Oil rose on Monday, with Brent topping $40 a barrel, after Joe Biden clinched the U.S. presidency and buoyed risk appetite, and the Saudi oil minister said an OPEC+ deal on output cuts could be adjusted to offset rising supply and weak demand.
Brent crude had climbed $1.28 cents, or 3.2%, to $40.73 a barrel by 1116 GMT, and U.S. West Texas Intermediate crude was at $38.40, up $1.26 cents, or 3.4%.
"Oil prices surged on Monday benefiting from a risk-on stance and a weaker U.S. dollar driven by Joe Biden becoming president-elect," said Giovanni Staunovo, oil analyst for UBS.
Biden will convene a coronavirus task force on Monday to examine the No. 1 problem confronting him when he takes office in January.
Oil prices remain under pressure by renewed lockdown measures in Europe aimed at containing a rise in Covid-19 cases.
Keisuke Sadamori, IEA director for energy markets and security, told Reuters the new lockdowns appear set to push the outlook for global oil demand toward the downside.
"Major parts of the European continent are in lockdown. This would surely work toward the negative side," he said.
Graphic: Global oil supply and demand -
Meanwhile, the dollar weakened, hitting a 10-week low and boosting commodities priced in the greenback as they became more affordable for investors holding other currencies. [MKTS/GLOB]
Prices also found some support after Saudi Arabia's Energy Minister Prince Abdulaziz bin Salman said the OPEC+ deal on oil output cuts could be adjusted as it has been in the past if there is consensus among members of the group.
The Saudi minister was commenting after being asked whether OPEC+ - which groups OPEC states, Russia and other producers - would stick to existing cuts of 7.7 million barrels per day (bpd), rather than easing them from January to 5.7 million bpd.

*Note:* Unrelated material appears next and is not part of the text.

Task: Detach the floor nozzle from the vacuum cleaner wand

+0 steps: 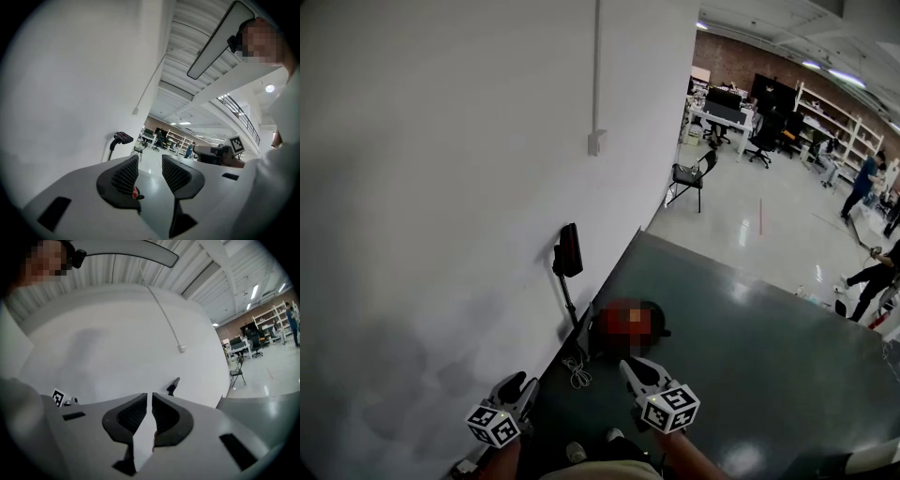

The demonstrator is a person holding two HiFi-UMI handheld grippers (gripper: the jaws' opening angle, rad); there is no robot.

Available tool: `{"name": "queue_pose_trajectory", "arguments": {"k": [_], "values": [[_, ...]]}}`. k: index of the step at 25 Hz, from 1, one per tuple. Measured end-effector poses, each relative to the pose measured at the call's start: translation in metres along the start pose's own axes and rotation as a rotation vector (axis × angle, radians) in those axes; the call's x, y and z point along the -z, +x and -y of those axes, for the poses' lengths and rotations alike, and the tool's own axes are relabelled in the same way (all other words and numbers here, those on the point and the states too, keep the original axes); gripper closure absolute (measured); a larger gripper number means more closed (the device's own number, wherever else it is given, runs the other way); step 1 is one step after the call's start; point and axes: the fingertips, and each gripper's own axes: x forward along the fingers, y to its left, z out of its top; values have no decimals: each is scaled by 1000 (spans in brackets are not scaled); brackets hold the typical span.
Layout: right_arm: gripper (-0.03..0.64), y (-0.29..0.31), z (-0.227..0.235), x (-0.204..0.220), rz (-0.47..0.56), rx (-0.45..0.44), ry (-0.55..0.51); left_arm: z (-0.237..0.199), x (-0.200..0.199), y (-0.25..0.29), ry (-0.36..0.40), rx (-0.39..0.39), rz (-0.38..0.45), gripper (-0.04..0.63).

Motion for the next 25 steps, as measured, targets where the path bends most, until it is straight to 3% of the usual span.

Key members of the Organization of the Petroleum Exporting Countries are wary of Biden relaxing measures on Iran and Venezuela, which could mean an increase in oil production that would make it harder to balance supply with demand.
"While a Biden presidency increases the likelihood of Iranian oil supply returning to the market, this is not something that will happen overnight, and we still believe it's more likely an end of 2021/2022 event," ING said in a note.
China, the world's top crude importer, posted a 12% decline in October imports compared with September.